Time Series Plots are line plots with x-axis being date time instead of regular quantitative or ordered categorical variable. Sometimes you might want to highlight a region on a time series plot. In this post, we will learn how to highlight a time interval with a rectangular colored block in Python using Matplotlib.
Let us load Pandas, Numpy and Matplotlib to make time series plot.
import pandas as pd import numpy as np import matplotlib.pyplot as plt
In order to make time series plot we will use latest (March 2020) unemployment claims data in US, where we saw a huge spike in unemployment claims due to COVID-19.
Let us load the US unemployment claim data available from datavizpyr.com‘s github page.
data_url = "https://raw.githubusercontent.com/datavizpyr/data/master/US_Unemployment_claims.tsv" df = pd.read_csv(data_url, sep="\t")
This dataframe has two variable/columns, date and the number of unemployment claims starting from 1970s to March 2020.
df.head() date value 0 1970-01-03 230000.0 1 1970-01-10 242000.0 2 1970-01-17 268000.0 3 1970-01-24 256000.0 4 1970-01-31 239000.0
The date variable in the above data frame is of object data type, so let us convert it to a datetime variable using Pandas’ to_datetime().
df['date']= pd.to_datetime(df['date'])
We can check the data types using Pandas’ dtypes method and verify our data types.
df.dtypes
Let us first make a simple time-series plot with Matplotlib’s plot function. We will take the subplots option to make time-series plot and this gives us two objects, a figure object and an axis object. We use axis object to make time series plot. We can use axis object to change x and y-axis labels and title.
fig, ax = plt.subplots(figsize=(10,6)) ax.plot(df['date'],df['value']) ax.set_ylabel('Number of Unemployment Claims') ax.set_title('US Unemployment Claims Over Time', size=18) plt.savefig("US_unemployment_claims_time_series_plot_matplotlib.png")
We get a nice looking time series plot with the omnious increase in unemployment claims near the beginning of 2020.
How To Highlight a Region of Time-Series Plot with Matplotlib?
We can use matplotlib’s axvspan() function to highlight an interval on a time series plot. One of the challenges in highlighting a specific time interval or range in time series plot is to specify the interval as date.
Let us say in the above time series plot, we want to highlight the time interval corresponding to the 2007-2009 recession. We need to map the starting and end dates on the plot. We will use datetime and matplotlib.dates to do that.
from datetime import datetime from matplotlib.dates import date2num
In addition to making the time-series plot as before, we will also use axvspan() function to highlight the time interval. Within axvspan() function, we use date2num() function from matplotlib.dates to convert the date to numbers.

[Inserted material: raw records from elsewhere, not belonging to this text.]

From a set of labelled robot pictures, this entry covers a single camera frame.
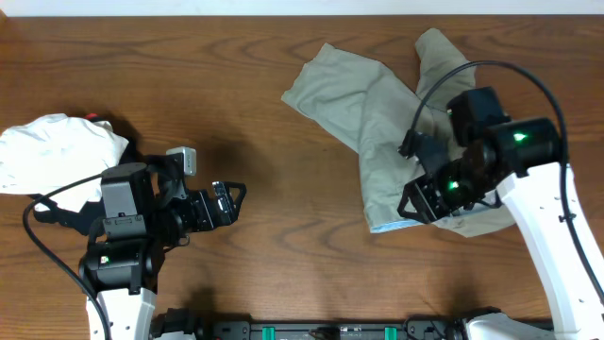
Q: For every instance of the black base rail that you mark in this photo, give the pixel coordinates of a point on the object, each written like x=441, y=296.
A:
x=325, y=330

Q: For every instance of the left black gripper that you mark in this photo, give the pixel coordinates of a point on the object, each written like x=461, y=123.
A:
x=216, y=204

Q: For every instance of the black folded garment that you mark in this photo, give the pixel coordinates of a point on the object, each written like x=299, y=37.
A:
x=50, y=212

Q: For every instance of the red item behind pile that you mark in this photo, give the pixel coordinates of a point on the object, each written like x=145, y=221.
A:
x=92, y=116

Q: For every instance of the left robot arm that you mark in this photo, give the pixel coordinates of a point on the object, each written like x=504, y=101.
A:
x=149, y=211

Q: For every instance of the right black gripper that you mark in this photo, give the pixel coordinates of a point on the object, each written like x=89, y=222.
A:
x=431, y=206

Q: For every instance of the khaki green shorts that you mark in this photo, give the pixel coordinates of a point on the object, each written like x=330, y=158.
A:
x=362, y=103

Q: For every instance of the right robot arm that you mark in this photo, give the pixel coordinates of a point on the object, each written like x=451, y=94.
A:
x=520, y=162

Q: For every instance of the white folded garment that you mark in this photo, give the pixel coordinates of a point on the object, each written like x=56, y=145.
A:
x=54, y=151

fig, ax = plt.subplots(figsize=(10,6)) ax.plot(df['date'],df['value']) ax.axvspan(date2num(datetime(2007,1,12)), date2num(datetime(2009,6,1)), label="2009 Recession",color="green", alpha=0.3) ax.legend() ax.set_ylabel('Number of Unemployment Claims') ax.set_title('US Unemployment Claims Over Time', size=18) plt.savefig("highlight_time_range_in_time_series_plot_matplotlib.png")
We have nicely highlighted the recession time interval on time series plot. The color argument to axvspan() function has highlighted the interval in green nicely. And the label argument has added the legend on the time-series plot.